In what’s turned out to be a happy ending, the live action remake of ‘Beauty and the Beast’ is being released in Malaysia with its so-called ‘gay moment’ intact.
Disney had pulled the movie after discovering that the certification board was happy to release the film with a PG13 rating, but only if the scene was cut.
Yesterday, Malaysian cinema chains Golden Screens and TGV Cinemas confirmed that the film would be on general release without any cuts.
BEAUTY AND THE BEAST CONFIRMED FOR 30 MARCH WITHOUT CUTS. RT this and get excited! #BeOurGuest
— GoldenScreenCinemas (@GSCinemas) March 21, 2017
— TGV Cinemas (@TGVCinemas) March 21, 2017
News emerged last week that the LPF, the Malaysian censorship board, was insisting that the brief moment, involving Josh Gad’s character Le Fou, be removed before release.
Disney later said that the film ‘has not been and will not be cut for Malaysia’.
So far the studio has not commented on the latest development, but it was after director Bill Condon highlighted the ‘gay moment’ in the movie during an interview with Attitude magazine.
Since his remarks, Russia also gave the movie a PG13 certificate, meaning that young children would not be allowed to see the movie unaccompanied.
In an interview with the New Straits Times, Malaysian censorship board chairman Datuk Abdul Halim Abdul Hamid clarified the situation.
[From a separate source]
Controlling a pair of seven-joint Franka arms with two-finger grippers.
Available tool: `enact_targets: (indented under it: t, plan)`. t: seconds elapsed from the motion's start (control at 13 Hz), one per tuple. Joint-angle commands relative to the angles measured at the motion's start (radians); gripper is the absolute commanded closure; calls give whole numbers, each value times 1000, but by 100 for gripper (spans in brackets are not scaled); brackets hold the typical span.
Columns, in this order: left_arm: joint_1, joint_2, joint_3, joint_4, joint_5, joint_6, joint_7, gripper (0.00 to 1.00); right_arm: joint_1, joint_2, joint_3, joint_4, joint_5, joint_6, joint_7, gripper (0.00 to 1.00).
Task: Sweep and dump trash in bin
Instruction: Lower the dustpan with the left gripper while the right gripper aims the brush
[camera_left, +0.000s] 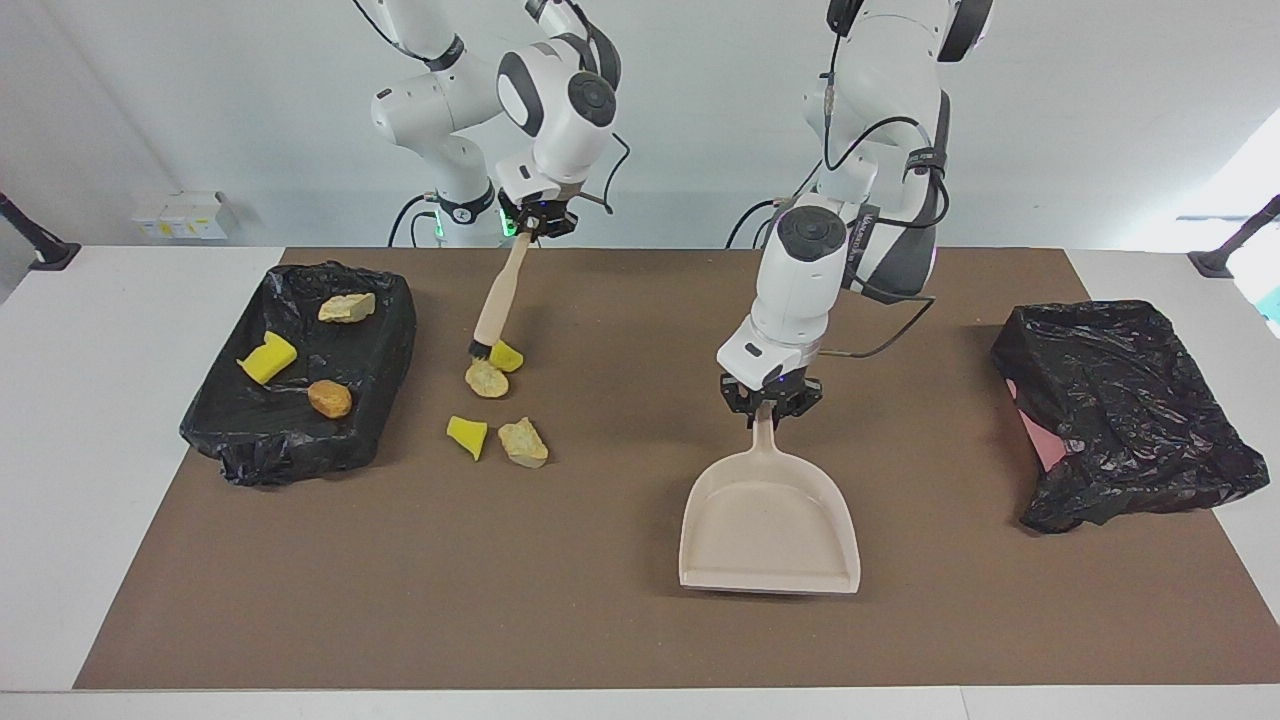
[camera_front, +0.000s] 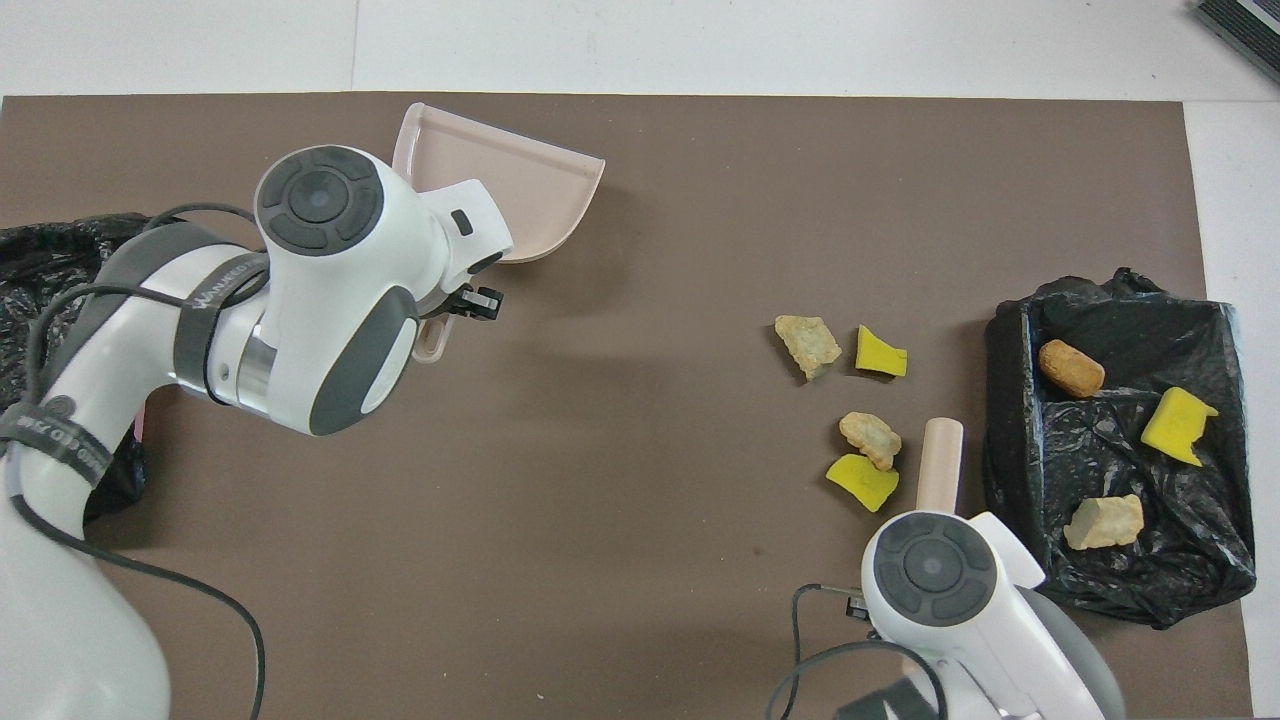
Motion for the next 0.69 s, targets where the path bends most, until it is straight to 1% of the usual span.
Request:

“Maybe if Condon had not mentioned the ‘gay element,’ people wouldn’t be so curious and we could let it go with a potentially minor cut,” Hamid said.
“Some parents already emailed their concerns to me when they heard that Russia planned to revise viewers rating for the movie, to allow only mature audiences. In Alabama, United States, the movie has also rubbed people the wrong way with many denouncing its overt gay agenda.
“And this whole thing may not have been an issue. Malaysia does not recognize the LGBT ideology. So we have to be extra cautious in our work. We have our responsibilities to the country, the people and our constitution.”
There’s no word yet on how and why the decision appears to have been reversed.
The movie has done astonishing business so far, opening to a worldwide gross last weekend of over $350 million.